* RECORDED INFORMATION:
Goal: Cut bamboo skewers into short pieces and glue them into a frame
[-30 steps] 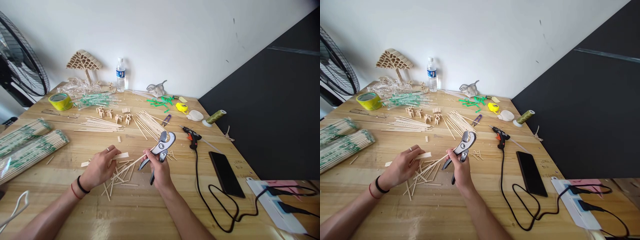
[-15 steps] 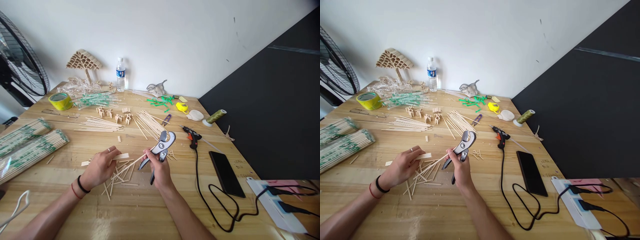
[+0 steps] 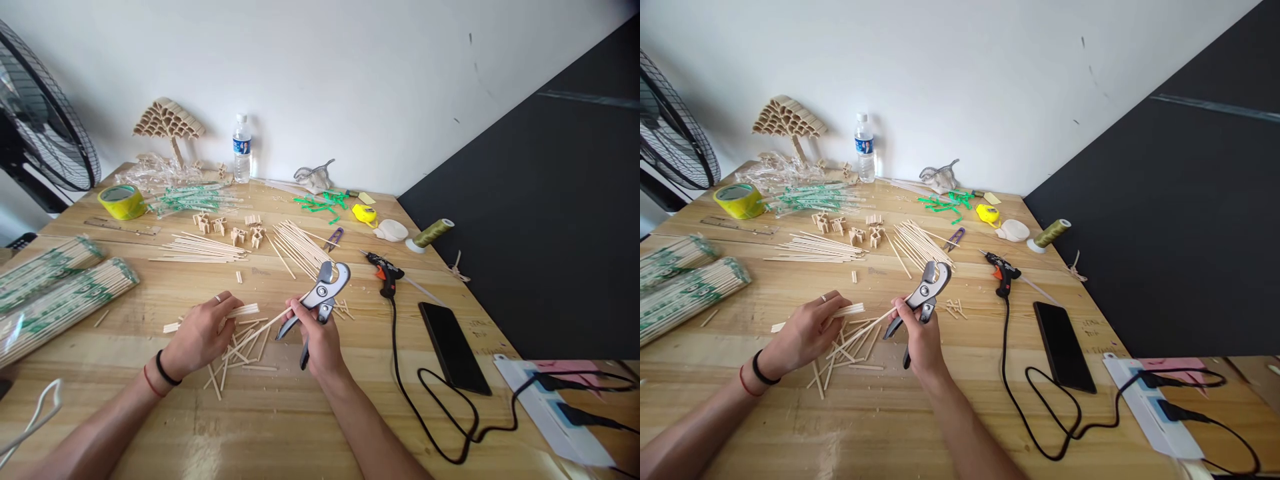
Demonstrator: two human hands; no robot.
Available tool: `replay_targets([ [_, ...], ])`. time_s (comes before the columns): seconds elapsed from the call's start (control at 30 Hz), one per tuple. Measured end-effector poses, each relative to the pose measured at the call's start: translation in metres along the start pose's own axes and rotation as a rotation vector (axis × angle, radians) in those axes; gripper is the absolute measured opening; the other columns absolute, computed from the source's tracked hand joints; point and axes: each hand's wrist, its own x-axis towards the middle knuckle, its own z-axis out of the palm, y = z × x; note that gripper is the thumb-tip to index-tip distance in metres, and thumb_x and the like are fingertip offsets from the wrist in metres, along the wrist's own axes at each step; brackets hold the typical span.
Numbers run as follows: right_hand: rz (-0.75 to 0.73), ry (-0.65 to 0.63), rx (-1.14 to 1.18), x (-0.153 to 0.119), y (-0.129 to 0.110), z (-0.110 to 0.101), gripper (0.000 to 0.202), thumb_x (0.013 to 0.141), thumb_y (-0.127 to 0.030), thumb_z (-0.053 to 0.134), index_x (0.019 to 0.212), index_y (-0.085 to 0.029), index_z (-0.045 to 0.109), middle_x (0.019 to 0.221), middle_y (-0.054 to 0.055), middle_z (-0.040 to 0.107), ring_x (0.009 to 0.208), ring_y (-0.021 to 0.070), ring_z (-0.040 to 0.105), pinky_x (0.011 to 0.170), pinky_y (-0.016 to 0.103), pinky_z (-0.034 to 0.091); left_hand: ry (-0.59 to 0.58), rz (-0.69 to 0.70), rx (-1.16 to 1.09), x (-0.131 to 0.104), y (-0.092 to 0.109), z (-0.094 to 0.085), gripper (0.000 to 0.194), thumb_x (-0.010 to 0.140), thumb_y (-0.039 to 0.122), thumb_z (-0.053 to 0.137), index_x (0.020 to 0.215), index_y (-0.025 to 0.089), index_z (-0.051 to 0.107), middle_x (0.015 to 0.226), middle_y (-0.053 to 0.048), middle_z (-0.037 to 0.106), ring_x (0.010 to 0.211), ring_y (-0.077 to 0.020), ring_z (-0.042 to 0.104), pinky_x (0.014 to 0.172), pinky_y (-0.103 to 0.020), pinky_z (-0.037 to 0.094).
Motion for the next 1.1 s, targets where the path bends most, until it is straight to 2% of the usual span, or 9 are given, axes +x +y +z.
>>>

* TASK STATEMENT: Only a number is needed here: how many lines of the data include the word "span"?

* REPLY: 2